I will extract specific annotations from the tables generated in the previous step, which include various annotation types for each ortholog, such as CAZymes, KEGG pathways, and COG categories. I will focus on COG categories and set a maximum E-value of 0.0001 to ensure only high-quality annotations are included.

In [None]:
!qiime moshpit extract-annotations \
    --i-ortholog-annotations ./eggnog-annotations.qza \
    --p-annotation "cog" \
    --p-max-evalue 0.00001 \
    --o-annotation-frequency ./cog-ft.qza

!qiime moshpit multiply-tables \
    --i-table1 ./mags-derep-ft.qza \
    --i-table2 ./cog-ft.qza \
    --o-result-table ./mags-cog-ft.qza

! qiime taxa barplot \
    --i-table ./mags-cog-ft.qza \
    --o-visualization ./cog-barplot.qzv

<a id='trouble'></a>

## 5. Troubleshooting

Unfortunately, I had an issue with the databases, generating the followign error which I couldn't solve (especially, I couldn't figure out why because I just copied the commands, the respective directories for storing databases I have create before so it cannot be the reason):

(1/1) Invalid value for '--i-diamond-db': Archive does not contain a
  correctly formatted VERSION file.


Also, when downloading the eggnog-annot database on the latest QIIME shotgun release 2024-10, I would get a PlugInError when downloading it.
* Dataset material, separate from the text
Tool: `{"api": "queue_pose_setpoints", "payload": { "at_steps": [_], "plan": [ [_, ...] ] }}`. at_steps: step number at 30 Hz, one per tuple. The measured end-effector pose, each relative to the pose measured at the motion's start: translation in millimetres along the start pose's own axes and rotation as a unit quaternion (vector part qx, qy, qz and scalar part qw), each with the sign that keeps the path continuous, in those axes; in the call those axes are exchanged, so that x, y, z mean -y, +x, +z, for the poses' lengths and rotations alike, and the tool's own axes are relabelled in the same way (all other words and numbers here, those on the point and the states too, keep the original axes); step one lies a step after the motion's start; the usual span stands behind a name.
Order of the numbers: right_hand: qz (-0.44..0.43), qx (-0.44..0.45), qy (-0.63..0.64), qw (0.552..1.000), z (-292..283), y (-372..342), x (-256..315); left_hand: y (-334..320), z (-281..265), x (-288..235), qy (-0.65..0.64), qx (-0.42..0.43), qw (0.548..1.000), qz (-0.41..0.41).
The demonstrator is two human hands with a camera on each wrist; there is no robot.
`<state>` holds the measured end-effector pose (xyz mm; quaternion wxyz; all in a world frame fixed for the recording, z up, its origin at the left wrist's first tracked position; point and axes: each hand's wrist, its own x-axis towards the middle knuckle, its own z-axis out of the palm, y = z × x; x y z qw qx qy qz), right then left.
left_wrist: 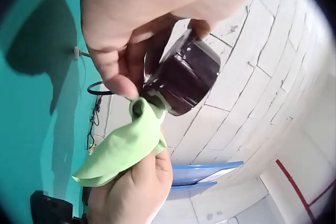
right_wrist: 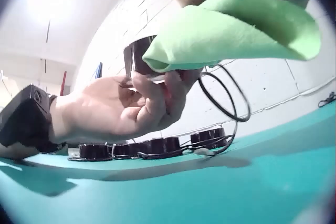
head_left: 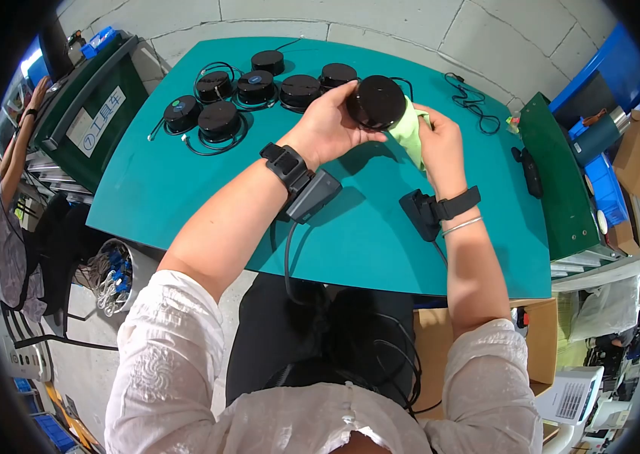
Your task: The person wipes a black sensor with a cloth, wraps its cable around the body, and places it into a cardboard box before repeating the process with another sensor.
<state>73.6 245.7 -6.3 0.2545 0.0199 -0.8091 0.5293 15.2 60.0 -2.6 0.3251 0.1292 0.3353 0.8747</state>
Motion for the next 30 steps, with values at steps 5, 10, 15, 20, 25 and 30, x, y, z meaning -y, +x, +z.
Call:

Trying to solve this problem, took a long time and I couldn't find a solution... 

I also had way too many problems before, e.g. when  building kracken database, etc. It would be nice to have an official tutorial for shotgun sequencing, because the code from the provided notebooks is not working, at least for the newer versions of QIIME2.